*WHAT IS BEING ASKED:* Please quote the material exactly, every line of it.

*DATASET RECORDS:*
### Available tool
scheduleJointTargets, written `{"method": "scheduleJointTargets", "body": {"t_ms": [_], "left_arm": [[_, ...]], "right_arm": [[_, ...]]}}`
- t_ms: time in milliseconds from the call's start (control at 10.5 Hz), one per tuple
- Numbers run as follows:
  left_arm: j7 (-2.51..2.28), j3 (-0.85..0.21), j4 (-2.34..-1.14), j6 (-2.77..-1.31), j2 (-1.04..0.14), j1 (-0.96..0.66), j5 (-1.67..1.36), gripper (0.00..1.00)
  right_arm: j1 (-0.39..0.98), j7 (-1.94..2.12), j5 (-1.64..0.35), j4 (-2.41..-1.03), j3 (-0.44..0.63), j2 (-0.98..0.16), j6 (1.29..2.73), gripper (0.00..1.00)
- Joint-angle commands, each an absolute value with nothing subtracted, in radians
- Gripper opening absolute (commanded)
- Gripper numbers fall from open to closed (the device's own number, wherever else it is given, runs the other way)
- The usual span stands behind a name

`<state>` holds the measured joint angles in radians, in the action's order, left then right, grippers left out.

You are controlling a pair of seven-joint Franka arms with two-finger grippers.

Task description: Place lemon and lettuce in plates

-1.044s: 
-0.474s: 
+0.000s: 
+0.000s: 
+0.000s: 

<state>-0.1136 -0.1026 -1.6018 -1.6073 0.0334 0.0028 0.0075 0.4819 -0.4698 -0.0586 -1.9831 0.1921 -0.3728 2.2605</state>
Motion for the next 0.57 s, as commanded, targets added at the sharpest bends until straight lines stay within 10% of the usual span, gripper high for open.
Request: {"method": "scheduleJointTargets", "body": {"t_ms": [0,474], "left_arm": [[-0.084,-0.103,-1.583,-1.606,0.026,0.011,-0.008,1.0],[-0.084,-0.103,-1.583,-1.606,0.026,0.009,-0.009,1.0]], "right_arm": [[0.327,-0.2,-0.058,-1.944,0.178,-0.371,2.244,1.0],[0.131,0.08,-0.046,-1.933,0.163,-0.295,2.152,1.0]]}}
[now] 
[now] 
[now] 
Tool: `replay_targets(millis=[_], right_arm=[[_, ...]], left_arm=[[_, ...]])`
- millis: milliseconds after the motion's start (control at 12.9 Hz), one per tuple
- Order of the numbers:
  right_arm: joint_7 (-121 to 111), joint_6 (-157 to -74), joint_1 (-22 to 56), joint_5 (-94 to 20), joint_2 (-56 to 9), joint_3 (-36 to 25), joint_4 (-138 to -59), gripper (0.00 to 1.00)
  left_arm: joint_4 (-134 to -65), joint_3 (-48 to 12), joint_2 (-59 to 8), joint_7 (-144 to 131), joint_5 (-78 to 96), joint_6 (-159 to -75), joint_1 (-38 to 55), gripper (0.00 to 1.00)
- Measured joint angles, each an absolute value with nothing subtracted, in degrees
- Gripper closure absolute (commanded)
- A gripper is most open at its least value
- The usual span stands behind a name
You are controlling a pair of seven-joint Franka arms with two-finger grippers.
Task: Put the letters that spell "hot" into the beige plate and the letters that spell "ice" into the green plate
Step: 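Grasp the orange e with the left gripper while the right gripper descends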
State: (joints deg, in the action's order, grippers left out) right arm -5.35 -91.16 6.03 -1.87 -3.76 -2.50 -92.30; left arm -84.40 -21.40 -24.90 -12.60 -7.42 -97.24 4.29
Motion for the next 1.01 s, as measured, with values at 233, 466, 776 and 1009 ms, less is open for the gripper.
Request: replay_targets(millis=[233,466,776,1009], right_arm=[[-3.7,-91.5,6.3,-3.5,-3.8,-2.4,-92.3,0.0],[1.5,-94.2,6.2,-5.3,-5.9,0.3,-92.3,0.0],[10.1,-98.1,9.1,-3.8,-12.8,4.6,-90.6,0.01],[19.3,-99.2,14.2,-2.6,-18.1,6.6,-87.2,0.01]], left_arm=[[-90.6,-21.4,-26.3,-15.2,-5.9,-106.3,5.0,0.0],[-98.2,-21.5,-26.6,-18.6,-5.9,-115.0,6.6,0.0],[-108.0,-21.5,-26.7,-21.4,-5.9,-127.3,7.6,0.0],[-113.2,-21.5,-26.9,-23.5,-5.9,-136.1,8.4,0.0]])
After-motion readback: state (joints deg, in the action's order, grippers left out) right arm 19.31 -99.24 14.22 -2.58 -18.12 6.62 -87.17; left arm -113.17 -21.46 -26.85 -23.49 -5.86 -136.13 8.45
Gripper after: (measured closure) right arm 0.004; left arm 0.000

*RESPONSE TO THIS EXERCISE:*
### Available tool
scheduleJointTargets, written `{"method": "scheduleJointTargets", "body": {"t_ms": [_], "left_arm": [[_, ...]], "right_arm": [[_, ...]]}}`
- t_ms: time in milliseconds from the call's start (control at 10.5 Hz), one per tuple
- Numbers run as follows:
  left_arm: j7 (-2.51..2.28), j3 (-0.85..0.21), j4 (-2.34..-1.14), j6 (-2.77..-1.31), j2 (-1.04..0.14), j1 (-0.96..0.66), j5 (-1.67..1.36), gripper (0.00..1.00)
  right_arm: j1 (-0.39..0.98), j7 (-1.94..2.12), j5 (-1.64..0.35), j4 (-2.41..-1.03), j3 (-0.44..0.63), j2 (-0.98..0.16), j6 (1.29..2.73), gripper (0.00..1.00)
- Joint-angle commands, each an absolute value with nothing subtracted, in radians
- Gripper opening absolute (commanded)
- Gripper numbers fall from open to closed (the device's own number, wherever else it is given, runs the other way)
- The usual span stands behind a name

`<state>` holds the measured joint angles in radians, in the action's order, left then right, grippers left out.

You are controlling a pair of seven-joint Franka arms with two-finger grippers.

Task description: Place lemon and lettuce in plates

-1.044s: 
-0.474s: 
+0.000s: 
+0.000s: 
+0.000s: 

<state>-0.1136 -0.1026 -1.6018 -1.6073 0.0334 0.0028 0.0075 0.4819 -0.4698 -0.0586 -1.9831 0.1921 -0.3728 2.2605</state>
Motion for the next 0.57 s, as commanded, targets added at the sharpest bends until straight lines stay within 10% of the usual span, gripper high for open.
Request: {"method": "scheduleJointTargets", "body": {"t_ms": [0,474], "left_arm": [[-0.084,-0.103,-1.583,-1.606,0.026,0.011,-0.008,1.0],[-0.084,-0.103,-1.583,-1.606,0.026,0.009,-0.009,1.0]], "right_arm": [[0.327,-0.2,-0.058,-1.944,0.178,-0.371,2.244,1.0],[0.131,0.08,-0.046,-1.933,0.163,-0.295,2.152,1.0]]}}
[now] 
[now] 
[now] 
Tool: `replay_targets(millis=[_], right_arm=[[_, ...]], left_arm=[[_, ...]])`
- millis: milliseconds after the motion's start (control at 12.9 Hz), one per tuple
- Order of the numbers:
  right_arm: joint_7 (-121 to 111), joint_6 (-157 to -74), joint_1 (-22 to 56), joint_5 (-94 to 20), joint_2 (-56 to 9), joint_3 (-36 to 25), joint_4 (-138 to -59), gripper (0.00 to 1.00)
  left_arm: joint_4 (-134 to -65), joint_3 (-48 to 12), joint_2 (-59 to 8), joint_7 (-144 to 131), joint_5 (-78 to 96), joint_6 (-159 to -75), joint_1 (-38 to 55), gripper (0.00 to 1.00)
- Measured joint angles, each an absolute value with nothing subtracted, in degrees
- Gripper closure absolute (commanded)
- A gripper is most open at its least value
- The usual span stands behind a name
You are controlling a pair of seven-joint Franka arms with two-finger grippers.
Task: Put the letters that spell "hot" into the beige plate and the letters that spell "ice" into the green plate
Step: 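Grasp the orange e with the left gripper while the right gripper descends
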State: (joints deg, in the action's order, grippers left out) right arm -5.35 -91.16 6.03 -1.87 -3.76 -2.50 -92.30; left arm -84.40 -21.40 -24.90 -12.60 -7.42 -97.24 4.29
Motion for the next 1.01 s, as measured, with values at 233, 466, 776 and 1009 ms, less is open for the gripper.
Request: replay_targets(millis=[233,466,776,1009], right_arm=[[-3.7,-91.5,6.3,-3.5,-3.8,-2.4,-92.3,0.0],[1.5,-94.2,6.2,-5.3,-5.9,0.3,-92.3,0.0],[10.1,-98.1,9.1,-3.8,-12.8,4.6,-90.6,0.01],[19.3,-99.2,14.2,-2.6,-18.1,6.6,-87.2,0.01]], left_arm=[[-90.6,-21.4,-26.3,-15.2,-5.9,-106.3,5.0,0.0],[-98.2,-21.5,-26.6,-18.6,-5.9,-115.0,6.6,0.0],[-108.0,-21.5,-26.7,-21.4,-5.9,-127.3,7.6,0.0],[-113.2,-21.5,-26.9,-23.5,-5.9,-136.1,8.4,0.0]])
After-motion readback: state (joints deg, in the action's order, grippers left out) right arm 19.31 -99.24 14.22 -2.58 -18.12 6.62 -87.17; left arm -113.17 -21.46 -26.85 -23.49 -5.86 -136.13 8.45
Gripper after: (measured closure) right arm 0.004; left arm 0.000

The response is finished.